* _WHAT YOU NEED TO DO_
Start at the line in the entries below that contains "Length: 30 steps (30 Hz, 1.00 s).", stop at the line that contains "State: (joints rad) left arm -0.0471", and output exactly the lines in that span, both ends included.

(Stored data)
==*==

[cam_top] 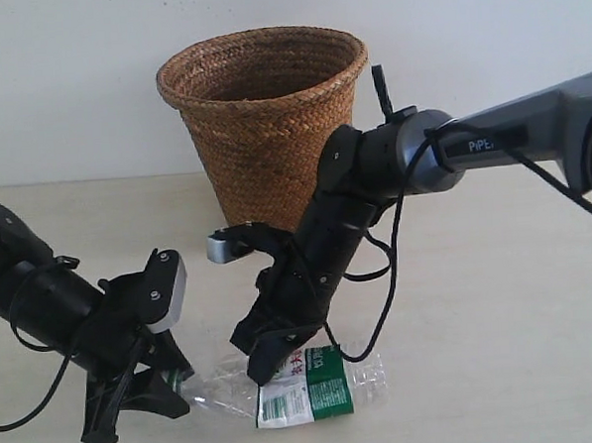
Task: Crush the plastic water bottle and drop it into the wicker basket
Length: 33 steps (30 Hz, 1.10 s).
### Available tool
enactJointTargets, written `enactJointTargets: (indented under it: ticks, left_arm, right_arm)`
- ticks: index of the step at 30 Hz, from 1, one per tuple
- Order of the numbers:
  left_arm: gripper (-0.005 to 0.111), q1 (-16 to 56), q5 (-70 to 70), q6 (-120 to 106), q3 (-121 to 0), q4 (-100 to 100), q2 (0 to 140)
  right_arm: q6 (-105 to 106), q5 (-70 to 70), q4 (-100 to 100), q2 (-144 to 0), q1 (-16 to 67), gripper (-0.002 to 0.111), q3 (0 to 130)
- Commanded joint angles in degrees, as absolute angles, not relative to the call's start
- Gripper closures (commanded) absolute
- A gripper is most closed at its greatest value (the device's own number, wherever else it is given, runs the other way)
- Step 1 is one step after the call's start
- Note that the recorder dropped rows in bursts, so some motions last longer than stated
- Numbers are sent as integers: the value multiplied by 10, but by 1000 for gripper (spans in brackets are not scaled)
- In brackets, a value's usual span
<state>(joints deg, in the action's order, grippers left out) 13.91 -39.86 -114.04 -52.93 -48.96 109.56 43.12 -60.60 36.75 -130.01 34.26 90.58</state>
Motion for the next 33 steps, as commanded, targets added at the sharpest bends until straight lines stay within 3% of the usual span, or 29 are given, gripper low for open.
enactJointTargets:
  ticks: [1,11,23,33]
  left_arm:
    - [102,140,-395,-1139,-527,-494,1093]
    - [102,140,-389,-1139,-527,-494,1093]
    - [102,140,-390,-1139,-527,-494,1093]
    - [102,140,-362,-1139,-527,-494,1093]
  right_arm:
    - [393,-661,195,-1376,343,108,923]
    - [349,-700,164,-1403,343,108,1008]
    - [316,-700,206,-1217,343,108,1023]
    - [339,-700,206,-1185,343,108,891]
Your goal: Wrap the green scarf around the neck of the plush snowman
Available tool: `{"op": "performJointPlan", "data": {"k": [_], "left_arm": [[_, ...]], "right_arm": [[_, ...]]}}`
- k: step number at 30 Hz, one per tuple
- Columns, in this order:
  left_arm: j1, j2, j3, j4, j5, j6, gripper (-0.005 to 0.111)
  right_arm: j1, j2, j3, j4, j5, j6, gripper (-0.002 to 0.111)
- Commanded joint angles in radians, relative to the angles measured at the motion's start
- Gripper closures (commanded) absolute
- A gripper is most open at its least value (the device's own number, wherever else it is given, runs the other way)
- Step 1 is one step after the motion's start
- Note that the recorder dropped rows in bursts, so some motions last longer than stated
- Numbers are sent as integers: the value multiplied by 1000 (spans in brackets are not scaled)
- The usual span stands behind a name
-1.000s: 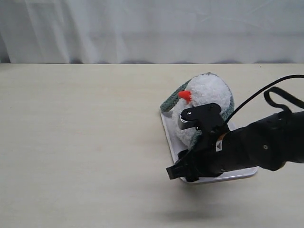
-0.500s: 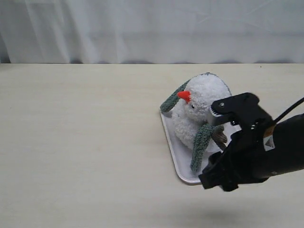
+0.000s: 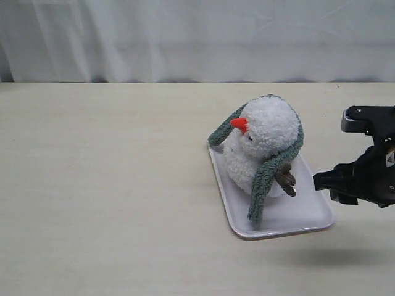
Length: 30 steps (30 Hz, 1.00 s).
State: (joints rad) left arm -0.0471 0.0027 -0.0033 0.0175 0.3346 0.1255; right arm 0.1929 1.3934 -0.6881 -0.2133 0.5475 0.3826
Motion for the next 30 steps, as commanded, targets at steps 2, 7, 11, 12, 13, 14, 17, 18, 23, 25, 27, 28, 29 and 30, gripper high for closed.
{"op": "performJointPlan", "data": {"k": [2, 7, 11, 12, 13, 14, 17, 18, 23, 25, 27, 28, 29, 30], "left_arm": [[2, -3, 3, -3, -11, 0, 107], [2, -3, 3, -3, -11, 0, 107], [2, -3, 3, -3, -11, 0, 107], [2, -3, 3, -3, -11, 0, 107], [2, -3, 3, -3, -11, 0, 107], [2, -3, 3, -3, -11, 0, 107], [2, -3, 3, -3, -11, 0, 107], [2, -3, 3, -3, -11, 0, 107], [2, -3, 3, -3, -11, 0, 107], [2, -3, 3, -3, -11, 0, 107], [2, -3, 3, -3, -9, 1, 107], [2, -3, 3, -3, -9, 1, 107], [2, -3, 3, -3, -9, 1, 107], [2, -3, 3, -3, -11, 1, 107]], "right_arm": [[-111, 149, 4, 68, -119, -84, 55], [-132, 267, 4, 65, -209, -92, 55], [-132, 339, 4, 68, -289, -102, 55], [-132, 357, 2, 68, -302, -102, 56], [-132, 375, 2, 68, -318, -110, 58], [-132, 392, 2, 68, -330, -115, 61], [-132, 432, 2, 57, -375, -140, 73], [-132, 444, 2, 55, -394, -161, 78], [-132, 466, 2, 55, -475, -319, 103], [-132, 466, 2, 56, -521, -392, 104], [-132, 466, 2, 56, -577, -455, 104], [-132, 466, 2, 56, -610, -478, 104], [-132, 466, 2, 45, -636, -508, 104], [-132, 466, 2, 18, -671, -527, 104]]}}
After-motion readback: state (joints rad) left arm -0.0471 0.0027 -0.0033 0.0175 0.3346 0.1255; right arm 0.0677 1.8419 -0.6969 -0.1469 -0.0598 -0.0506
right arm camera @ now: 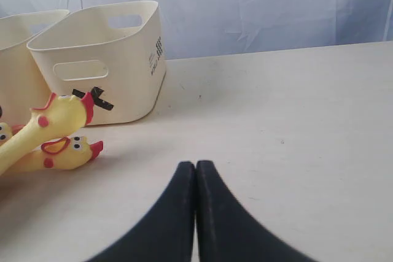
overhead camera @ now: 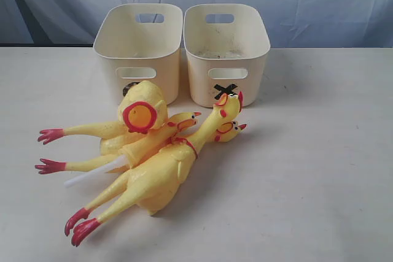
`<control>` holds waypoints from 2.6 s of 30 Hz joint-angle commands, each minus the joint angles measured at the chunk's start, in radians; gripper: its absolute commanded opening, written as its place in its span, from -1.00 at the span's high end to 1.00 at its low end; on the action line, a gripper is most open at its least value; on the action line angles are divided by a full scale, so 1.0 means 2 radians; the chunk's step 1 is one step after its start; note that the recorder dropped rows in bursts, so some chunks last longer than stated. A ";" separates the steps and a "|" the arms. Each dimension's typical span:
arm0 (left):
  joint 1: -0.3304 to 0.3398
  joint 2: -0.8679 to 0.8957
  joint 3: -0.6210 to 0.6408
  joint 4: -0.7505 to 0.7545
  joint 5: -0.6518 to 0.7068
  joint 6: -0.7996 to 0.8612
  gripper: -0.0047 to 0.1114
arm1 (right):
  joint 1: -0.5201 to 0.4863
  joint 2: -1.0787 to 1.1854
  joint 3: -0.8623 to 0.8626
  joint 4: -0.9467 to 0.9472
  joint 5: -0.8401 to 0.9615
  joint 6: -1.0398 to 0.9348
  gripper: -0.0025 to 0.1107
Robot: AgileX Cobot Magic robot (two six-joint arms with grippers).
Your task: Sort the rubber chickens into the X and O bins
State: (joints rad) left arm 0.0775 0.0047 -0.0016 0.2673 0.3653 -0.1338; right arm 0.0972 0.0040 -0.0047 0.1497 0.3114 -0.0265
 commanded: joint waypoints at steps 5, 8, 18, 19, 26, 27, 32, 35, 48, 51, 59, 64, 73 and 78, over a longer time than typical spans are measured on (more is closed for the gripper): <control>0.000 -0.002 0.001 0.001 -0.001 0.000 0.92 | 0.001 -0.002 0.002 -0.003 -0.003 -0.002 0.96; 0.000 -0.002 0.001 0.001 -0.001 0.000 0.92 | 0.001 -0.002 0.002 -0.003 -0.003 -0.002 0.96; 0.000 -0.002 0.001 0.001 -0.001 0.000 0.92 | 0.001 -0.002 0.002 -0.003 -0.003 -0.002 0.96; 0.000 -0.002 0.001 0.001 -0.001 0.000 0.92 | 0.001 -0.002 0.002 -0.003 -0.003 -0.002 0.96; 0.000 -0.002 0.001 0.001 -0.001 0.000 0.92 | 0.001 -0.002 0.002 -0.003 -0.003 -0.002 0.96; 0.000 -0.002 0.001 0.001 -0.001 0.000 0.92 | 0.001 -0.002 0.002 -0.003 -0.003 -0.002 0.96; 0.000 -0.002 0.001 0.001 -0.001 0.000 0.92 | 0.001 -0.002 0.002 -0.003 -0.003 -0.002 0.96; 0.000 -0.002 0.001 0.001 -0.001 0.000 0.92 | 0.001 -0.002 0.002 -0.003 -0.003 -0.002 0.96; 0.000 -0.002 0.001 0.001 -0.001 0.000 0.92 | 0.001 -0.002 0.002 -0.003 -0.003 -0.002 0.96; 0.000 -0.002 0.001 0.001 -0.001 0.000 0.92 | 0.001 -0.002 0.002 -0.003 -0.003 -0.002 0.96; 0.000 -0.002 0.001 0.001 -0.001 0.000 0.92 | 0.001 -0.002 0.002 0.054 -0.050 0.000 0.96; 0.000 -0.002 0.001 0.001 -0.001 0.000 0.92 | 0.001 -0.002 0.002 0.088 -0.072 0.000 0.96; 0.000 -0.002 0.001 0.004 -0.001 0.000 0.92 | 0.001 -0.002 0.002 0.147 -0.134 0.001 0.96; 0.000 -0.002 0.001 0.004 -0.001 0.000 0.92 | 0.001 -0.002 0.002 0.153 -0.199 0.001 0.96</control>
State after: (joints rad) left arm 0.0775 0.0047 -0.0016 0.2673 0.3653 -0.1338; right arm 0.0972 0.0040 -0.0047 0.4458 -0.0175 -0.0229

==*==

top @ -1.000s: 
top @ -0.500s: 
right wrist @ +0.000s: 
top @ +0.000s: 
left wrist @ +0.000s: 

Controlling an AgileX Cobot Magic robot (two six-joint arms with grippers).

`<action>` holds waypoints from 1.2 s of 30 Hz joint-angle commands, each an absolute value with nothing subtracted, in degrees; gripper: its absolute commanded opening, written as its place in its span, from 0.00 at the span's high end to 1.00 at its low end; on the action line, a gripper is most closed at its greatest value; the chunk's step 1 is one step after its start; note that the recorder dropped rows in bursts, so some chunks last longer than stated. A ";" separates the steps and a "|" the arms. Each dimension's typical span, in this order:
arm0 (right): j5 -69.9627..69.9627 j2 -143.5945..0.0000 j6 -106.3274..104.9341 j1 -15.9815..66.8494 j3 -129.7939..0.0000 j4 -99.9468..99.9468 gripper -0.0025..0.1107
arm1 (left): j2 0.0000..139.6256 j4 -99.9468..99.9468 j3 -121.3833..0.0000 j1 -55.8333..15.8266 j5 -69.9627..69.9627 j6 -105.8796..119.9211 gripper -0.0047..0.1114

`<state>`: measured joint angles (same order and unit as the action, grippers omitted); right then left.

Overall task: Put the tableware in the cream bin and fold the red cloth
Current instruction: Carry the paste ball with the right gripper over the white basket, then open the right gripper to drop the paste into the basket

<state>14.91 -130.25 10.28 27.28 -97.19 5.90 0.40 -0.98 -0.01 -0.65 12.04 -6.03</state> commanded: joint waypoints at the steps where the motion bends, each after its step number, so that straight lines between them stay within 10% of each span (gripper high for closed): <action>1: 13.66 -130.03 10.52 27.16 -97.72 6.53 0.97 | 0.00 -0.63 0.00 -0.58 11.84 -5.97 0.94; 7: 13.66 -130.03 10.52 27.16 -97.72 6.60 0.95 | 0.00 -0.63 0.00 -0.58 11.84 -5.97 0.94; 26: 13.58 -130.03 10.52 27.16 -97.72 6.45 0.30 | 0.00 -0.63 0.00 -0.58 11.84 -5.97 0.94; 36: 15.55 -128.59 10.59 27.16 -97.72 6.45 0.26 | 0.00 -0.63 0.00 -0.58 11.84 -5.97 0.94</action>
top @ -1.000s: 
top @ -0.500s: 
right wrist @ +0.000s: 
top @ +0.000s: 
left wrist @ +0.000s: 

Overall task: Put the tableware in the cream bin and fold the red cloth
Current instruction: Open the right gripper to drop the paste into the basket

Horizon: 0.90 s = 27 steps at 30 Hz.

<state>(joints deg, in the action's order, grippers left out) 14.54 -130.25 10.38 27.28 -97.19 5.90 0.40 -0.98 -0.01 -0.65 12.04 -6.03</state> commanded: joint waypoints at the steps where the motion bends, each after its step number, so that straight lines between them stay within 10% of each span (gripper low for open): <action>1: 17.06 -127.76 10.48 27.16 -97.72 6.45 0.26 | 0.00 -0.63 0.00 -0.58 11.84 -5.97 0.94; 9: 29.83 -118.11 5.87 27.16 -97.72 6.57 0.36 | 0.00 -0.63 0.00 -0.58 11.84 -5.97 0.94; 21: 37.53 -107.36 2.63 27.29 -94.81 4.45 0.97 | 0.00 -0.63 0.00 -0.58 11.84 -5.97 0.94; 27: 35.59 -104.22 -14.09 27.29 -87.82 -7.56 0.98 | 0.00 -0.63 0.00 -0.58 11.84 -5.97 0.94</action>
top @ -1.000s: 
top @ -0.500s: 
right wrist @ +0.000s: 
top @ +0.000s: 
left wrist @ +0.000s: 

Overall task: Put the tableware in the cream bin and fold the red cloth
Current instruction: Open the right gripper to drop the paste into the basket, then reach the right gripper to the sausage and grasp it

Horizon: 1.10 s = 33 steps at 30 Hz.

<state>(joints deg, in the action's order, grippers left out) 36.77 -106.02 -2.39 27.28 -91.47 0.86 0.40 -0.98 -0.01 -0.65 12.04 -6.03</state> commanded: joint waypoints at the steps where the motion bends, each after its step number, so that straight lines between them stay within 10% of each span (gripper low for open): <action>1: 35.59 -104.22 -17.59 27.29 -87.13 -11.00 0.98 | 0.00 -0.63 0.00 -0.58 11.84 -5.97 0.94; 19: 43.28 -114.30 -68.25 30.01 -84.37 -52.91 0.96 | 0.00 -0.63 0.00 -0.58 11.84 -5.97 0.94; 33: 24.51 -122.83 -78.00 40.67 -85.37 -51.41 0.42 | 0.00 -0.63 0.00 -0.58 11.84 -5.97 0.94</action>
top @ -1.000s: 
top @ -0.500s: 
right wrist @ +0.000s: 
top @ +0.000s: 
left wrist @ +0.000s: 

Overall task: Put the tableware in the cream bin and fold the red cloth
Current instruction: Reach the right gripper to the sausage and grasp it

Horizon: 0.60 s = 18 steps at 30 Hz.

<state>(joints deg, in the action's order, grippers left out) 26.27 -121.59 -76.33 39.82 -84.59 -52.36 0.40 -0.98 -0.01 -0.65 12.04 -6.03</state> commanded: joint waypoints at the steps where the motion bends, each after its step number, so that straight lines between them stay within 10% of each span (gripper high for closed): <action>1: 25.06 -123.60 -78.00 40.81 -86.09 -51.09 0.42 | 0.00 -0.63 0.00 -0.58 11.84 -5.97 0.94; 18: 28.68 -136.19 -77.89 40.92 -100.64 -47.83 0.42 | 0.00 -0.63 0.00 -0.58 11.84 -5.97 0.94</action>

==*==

* _ANSWER TO THE EXERCISE_
Length: 30 steps (30 Hz, 1.00 s).
State: (joints rad) left arm -0.0471 0.0027 -0.0033 0.0175 0.3346 0.1255; right arm 0.1929 1.3934 -0.6881 -0.2133 0.5475 0.3826

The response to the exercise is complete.